Exercise instructions: Set down again exactly the lines of the listing below that fall between the line holding "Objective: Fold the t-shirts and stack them" and the line holding "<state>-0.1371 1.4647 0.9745", inclusive.

Source data:
===============

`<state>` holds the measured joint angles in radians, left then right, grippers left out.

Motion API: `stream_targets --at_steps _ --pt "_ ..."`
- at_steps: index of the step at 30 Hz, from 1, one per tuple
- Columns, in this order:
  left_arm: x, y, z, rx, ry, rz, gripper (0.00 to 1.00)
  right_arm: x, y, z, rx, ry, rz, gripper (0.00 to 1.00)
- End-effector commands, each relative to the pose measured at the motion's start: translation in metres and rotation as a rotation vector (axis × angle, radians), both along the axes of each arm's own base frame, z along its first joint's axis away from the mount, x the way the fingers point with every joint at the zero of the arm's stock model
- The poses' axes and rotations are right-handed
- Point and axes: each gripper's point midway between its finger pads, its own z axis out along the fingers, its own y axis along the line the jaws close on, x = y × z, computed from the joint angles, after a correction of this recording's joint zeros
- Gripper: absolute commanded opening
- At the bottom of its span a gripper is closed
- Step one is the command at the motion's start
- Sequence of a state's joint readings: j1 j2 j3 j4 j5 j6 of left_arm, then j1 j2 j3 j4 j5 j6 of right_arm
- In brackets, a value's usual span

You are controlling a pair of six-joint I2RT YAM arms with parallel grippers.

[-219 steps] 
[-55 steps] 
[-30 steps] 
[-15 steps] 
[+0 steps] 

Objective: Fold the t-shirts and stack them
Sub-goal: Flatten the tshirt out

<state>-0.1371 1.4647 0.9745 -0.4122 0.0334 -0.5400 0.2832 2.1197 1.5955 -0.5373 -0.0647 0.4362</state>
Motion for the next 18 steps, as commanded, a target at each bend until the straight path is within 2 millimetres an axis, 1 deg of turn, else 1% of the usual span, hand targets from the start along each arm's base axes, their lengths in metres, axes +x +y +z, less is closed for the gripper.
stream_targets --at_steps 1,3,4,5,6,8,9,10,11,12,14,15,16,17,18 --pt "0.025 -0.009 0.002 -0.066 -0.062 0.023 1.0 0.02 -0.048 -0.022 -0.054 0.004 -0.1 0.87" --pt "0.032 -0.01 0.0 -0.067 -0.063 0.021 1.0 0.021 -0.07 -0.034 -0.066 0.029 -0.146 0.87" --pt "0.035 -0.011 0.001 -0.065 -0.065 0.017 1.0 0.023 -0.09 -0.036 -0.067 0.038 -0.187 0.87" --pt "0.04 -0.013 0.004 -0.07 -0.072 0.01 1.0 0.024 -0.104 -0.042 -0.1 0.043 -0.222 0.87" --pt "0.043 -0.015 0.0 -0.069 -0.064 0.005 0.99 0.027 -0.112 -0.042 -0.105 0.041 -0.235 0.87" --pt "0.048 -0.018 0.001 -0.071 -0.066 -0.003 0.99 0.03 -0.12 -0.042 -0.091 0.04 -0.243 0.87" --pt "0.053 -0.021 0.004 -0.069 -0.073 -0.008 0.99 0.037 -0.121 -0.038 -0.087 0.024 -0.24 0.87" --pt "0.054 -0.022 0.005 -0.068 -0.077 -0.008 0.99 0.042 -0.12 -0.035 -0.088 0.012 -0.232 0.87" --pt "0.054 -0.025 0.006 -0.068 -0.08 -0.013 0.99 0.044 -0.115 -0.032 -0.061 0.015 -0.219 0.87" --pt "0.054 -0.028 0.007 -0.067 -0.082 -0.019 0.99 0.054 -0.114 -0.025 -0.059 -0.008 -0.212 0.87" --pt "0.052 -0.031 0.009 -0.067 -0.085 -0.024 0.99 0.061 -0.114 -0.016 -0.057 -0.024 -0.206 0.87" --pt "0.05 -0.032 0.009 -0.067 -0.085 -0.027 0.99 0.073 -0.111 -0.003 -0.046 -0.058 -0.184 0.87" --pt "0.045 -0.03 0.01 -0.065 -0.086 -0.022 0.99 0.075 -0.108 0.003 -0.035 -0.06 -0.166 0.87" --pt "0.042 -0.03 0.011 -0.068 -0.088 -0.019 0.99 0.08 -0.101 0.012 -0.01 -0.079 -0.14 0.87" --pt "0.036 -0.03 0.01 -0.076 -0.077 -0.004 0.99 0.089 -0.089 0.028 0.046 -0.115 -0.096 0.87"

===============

Answer section:
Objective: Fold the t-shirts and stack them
Sub-goal: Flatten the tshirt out

<state>-0.1371 1.4647 0.9745 -0.4122 0.0334 -0.5400 0.2832 2.1197 1.5955 -0.5373 -0.0647 0.4362</state>

Nothing remains to be added to the response.